Koning David is uiteraard
bekend door het uitgebreide verslag van hem in de bijbel. Hij
was de tweede koning van de Israëlieten; de eerste was
koning Saul. Koning David leidde een rechtschapen leven als
loyale onderdaan van zijn God. Na een periode van 40 jaar stierf
hij en werd hij begraven in de ‘stad van David’
(1 Koningen 2:10 11). Van de twintig koningen die na David kwamen,
wordt van twaalf rechtstreeks vermeld dat zij eveneens in de
Stad van David begraven werden, hoewel zij niet allen in „de
grafsteden van de koningen” werden bijgezet. Met Pinksteren
33 n. C. hield Petrus een toespraak. In deze rede zei hij: “Broeders,
men mag onbewimpeld tot u spreken over den aartsvader David;
hij is en gestorven en begraven; zijn graf is tot den huidigen
dag toe onder ons.” (Handelingen 2:29 - Leidse Vertaling).

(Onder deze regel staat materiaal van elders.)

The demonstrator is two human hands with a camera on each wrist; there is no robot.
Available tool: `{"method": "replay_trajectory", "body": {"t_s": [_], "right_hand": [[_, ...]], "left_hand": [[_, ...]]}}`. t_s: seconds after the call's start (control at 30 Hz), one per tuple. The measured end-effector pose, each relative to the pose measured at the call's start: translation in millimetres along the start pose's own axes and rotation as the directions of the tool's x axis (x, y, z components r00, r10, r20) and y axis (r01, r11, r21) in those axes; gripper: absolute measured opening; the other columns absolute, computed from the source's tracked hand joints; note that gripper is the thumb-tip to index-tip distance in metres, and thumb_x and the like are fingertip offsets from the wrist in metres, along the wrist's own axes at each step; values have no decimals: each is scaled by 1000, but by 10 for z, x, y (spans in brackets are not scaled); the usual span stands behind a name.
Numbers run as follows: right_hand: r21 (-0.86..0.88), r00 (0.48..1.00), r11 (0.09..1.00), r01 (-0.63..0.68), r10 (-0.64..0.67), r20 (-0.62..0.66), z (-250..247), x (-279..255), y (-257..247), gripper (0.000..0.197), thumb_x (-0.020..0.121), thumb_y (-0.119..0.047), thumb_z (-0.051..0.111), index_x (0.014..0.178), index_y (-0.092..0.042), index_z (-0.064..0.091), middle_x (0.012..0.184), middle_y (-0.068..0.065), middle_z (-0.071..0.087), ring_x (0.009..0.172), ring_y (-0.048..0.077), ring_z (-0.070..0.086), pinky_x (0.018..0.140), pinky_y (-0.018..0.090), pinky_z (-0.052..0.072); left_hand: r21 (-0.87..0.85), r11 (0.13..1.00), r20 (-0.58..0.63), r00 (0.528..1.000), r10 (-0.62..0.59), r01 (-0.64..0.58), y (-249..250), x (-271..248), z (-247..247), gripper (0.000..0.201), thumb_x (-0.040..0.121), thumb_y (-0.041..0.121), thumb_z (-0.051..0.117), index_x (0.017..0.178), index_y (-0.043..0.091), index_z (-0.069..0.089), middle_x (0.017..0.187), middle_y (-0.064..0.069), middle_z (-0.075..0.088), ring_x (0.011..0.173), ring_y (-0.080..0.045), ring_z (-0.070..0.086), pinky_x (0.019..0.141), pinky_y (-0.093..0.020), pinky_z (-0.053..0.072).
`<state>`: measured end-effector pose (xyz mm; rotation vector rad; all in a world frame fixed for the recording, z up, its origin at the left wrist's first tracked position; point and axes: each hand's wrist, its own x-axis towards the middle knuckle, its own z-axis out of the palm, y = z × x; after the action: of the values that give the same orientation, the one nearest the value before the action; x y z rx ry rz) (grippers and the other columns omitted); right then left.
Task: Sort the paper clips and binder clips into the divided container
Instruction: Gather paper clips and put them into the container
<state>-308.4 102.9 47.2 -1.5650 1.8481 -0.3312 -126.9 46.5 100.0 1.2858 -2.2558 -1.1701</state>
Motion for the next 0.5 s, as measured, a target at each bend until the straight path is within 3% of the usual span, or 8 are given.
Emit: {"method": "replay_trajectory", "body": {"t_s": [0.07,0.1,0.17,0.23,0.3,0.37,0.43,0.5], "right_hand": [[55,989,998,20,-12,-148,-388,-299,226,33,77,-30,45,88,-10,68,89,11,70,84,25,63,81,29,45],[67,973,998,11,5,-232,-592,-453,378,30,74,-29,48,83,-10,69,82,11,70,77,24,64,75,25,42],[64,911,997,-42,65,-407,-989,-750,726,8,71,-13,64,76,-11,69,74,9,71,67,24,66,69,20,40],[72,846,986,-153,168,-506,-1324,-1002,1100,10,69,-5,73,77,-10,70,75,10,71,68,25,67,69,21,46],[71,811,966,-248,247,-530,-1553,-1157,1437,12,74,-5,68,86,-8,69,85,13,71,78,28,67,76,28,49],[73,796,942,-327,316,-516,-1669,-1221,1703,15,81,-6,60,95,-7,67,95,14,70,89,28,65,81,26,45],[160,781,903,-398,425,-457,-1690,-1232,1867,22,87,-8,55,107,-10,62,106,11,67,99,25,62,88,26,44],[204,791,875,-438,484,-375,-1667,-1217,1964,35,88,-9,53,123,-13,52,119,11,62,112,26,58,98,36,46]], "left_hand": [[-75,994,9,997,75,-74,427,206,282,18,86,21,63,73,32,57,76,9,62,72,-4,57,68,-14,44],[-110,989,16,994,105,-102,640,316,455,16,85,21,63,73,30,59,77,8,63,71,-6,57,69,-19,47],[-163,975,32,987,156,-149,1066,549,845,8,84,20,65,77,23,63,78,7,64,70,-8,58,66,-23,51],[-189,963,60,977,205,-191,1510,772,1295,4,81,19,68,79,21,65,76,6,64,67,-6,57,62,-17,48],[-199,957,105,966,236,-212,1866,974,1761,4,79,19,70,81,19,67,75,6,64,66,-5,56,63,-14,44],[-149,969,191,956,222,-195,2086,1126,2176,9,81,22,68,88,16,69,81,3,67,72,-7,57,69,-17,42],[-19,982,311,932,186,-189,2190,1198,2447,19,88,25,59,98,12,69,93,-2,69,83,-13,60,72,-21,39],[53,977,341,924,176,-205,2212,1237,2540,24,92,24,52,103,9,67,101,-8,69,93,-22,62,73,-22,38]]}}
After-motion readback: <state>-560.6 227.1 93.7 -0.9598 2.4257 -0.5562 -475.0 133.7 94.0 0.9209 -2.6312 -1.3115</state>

Het graf bestond dus nog in die dagen. Jeruzalem werd verwoest
in het jaar 70 en ook in het jaar 135. Daarenboven gebruikten
de Romeinen de zuidzijde van de stad als steengroeve. Dit maakte
het nadien mede moeilijk om juist te bepalen waar deze koninklijke
grafsteden lagen.
De berg Sion bevindt zich vandaag ten zuid-westen van
de oude ommuurde stad. Op de berg Sion bevindt zich vandaag
de vermeende tombe van koning David. Voor de Joden is deze
plaats de tweede heiligste plaats in Israël, het neemt
de plaats in na de Klaagmuur.
Voor Joden is David belangrijk, hij was hun tweede koning
en God sloot een verbond met hem. Voor Christenen is David
belangrijk onder meer omdat hij een voorvader werd van Jezus
Christus. Jezus wordt de ‘Zoon van David’ genoemd.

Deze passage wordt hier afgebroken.